[Python-ideas] Py3 unicode impositions

Mon Feb 13 12:14:42 CET 2012

On 13 February 2012 05:42, Stephen J. Turnbull <stephen at xemacs.org> wrote:
> Paul Moore writes:
>
>  > > But you obviously do know the convention -- use UTF-8.
>  >
>  > No. I know that a lot of Unix people advocate UTF-8, and I gather it's
>  > rapidly becoming standard in the Unix world. But I work on Windows,
>  > and UTF-8 is not the standard there. I have no idea if UTF-8 is
>  > accepted cross-platform,
>
> It is.  All of Microsoft's programs (and I suppose most third-party
> software, too) that I know of will happily import UTF-8-encoded text,
> and produce it as well.  Most Microsoft-specific file formats (eg,
> Word) use UTF-16 internally, but they can't be read by most
> text-oriented programs, so in practice they're app/octet-strm.

If I create a new text file in Notepad or Vim on my PC, it's not
created in UTF-8 by default.
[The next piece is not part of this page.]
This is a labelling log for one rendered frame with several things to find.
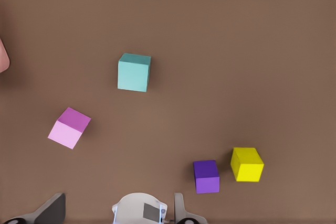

Vim uses Latin-1, and Notepad uses "ANSI"
(which I'm pretty sure translates to CP1252 (but there are so few
differences between this and latin-1, that I can't easily test this at
the moment). If I do "chcp" on a console window, I get codepage 850,
and in CMD, echo a£b >file.txt encodes the file in CP850.

echo a£b >file.txt in Powershell creates little-endian UTF-16 with a
BOM. The out-file cmdlet in Powershell (which lets me specify an
encoding to override the UTF-16 of the standard redirection) says this
about the encoding parameter:

 -Encoding <string>
     Specifies the type of character encoding used in the file. Valid
values are "Unicode", "UTF7", "UTF8", "UTF32
      "ASCII", "BigEndianUnicode", "Default", and "OEM". "Unicode" is
the default.

     "Default" uses the encoding of the system's current ANSI code page.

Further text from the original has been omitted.